- Opening Delimiter -
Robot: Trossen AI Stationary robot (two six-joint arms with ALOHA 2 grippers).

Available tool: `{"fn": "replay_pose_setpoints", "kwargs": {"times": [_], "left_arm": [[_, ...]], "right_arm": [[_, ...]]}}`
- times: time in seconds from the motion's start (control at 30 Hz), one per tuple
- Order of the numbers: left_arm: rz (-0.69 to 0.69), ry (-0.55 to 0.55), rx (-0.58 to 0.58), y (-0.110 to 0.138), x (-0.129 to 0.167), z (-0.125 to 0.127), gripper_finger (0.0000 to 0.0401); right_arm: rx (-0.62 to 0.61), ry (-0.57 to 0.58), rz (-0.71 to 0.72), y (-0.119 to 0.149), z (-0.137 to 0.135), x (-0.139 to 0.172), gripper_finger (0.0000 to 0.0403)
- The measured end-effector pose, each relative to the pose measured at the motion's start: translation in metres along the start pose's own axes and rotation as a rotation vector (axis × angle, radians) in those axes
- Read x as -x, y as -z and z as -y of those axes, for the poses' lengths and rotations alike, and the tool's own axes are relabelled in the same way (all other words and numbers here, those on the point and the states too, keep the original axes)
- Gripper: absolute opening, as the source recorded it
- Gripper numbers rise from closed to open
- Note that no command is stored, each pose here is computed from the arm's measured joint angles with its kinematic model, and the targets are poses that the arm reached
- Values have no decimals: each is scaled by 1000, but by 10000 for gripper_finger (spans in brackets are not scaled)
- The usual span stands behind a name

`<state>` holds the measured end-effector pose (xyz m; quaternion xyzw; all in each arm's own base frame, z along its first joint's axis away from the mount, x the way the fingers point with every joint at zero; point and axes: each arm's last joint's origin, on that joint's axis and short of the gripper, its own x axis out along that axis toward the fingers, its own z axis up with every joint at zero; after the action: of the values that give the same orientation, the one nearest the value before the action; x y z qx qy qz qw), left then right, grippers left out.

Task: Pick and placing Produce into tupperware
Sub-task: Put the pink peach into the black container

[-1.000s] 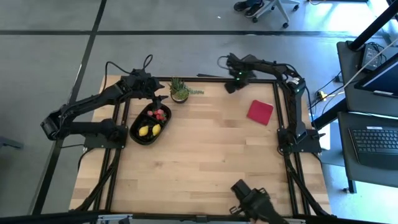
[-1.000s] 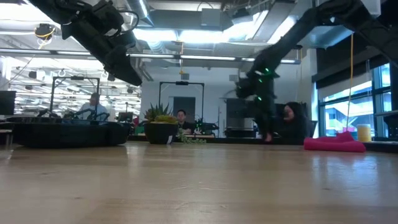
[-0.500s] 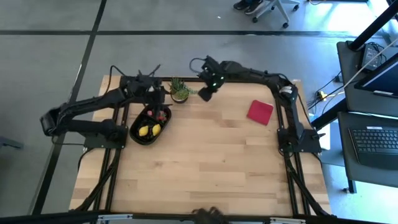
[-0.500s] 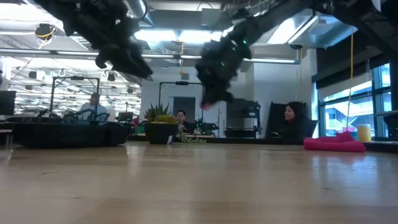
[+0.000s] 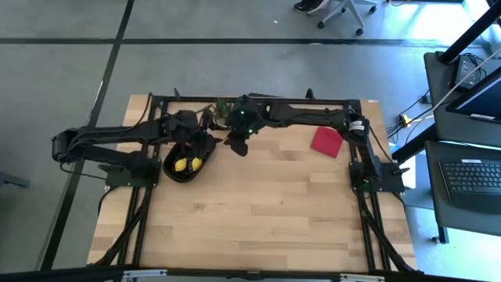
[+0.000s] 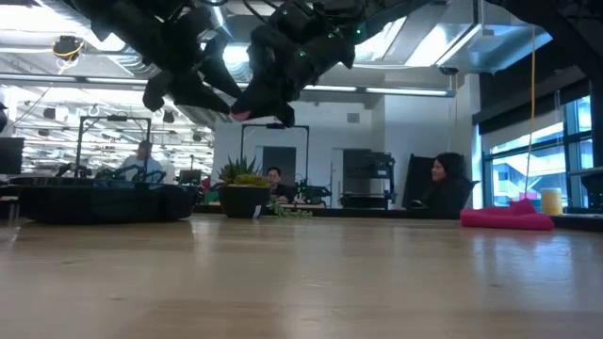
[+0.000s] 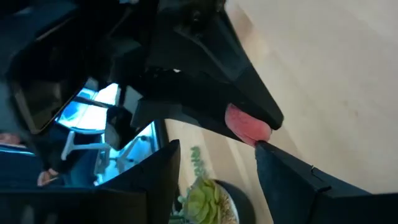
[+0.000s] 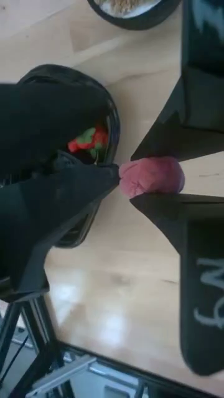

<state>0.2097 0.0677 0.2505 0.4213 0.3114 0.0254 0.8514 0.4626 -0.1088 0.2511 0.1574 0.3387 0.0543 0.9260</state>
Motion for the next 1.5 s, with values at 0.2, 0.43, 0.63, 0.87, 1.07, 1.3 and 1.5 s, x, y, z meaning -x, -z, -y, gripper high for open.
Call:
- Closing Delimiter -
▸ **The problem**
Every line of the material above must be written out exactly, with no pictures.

▸ **Answer below**
Robot: Trossen AI Stationary robot (two six-joint arms with ALOHA 2 grippers).

Available tool: `{"fn": "replay_pose_setpoints", "kwargs": {"times": [_], "left_arm": [[_, ...]], "right_arm": [[_, ...]]}}`
- times: time in seconds from the motion's start (control at 30 Hz), one per tuple
- Order of the numbers: left_arm: rz (-0.69 to 0.69), ry (-0.55 to 0.55), rx (-0.58 to 0.58), y (-0.110 to 0.138), x (-0.129 to 0.167), z (-0.125 to 0.127), gripper_finger (0.0000 to 0.0401); right_arm: rx (-0.62 to 0.61), ry (-0.57 to 0.58), rz (-0.71 to 0.72), y (-0.119 to 0.149), z (-0.137 to 0.135), x (-0.139 to 0.172), gripper_finger (0.0000 to 0.0403)
- The measured end-effector pose, each relative to the pose measured at the motion's start: translation in metres along the start pose's own axes and rotation as a rotation vector (axis × angle, radians) in those axes
- Read x as -x, y as -z and z as -y of those axes, for the poses' lengths and rotations alike, and the tool's own axes are relabelled in the same way (all other words and numbers here, those on the point and the states too, keep the original axes)
- Gripper: absolute opening, as the source recorded it
- Gripper numbers rise from closed to open
- Note that no command is stored, each pose here is computed from the arm's measured joint angles with its kinematic model, and the targets are poses that the arm reached
- Values have no decimals: each is scaled by 1000, but by 10000 for gripper_finger (spans in brackets are not scaled)
- The usual span stands behind a name

`<state>` holds the measured end-effector pose (xyz m; quaternion xyzw; all in each arm's own base frame, z along its first joint's axis away from the mount, x the way the fingers point with every joint at zero; point and axes: each arm's last joint's origin, on that joint's axis and short of the gripper, its own x axis out along that axis toward the fingers, its own z axis up with every joint at zero; after the action: of the values that give the same orientation, the one nearest the value before the action; x y z qx qy qz qw), left then right, grippers left out.

Task: Pick and placing Produce into tupperware
Sub-task: Put the pink peach into the black container

[-1.000s] 
[-1.000s] 
[-0.500s] 
[-0.500s] 
[+0.000s] 
[+0.000s] 
[+0.000s] 
[+0.000s] 

<state>0.2097 0.0677 0.2505 0.4213 0.3114 0.0254 0.8514 0.4626 -0.1088 0.2511 0.1574 0.3387 0.0543 0.9260</state>
Motion for the next 1.5 s, with values at 0.2, 0.43, 0.63, 0.87, 1.07, 1.3 and 1.5 s, x, y, z meaning -x, -z, -y, gripper high for open.
Call:

No other output is needed; the exercise is complete.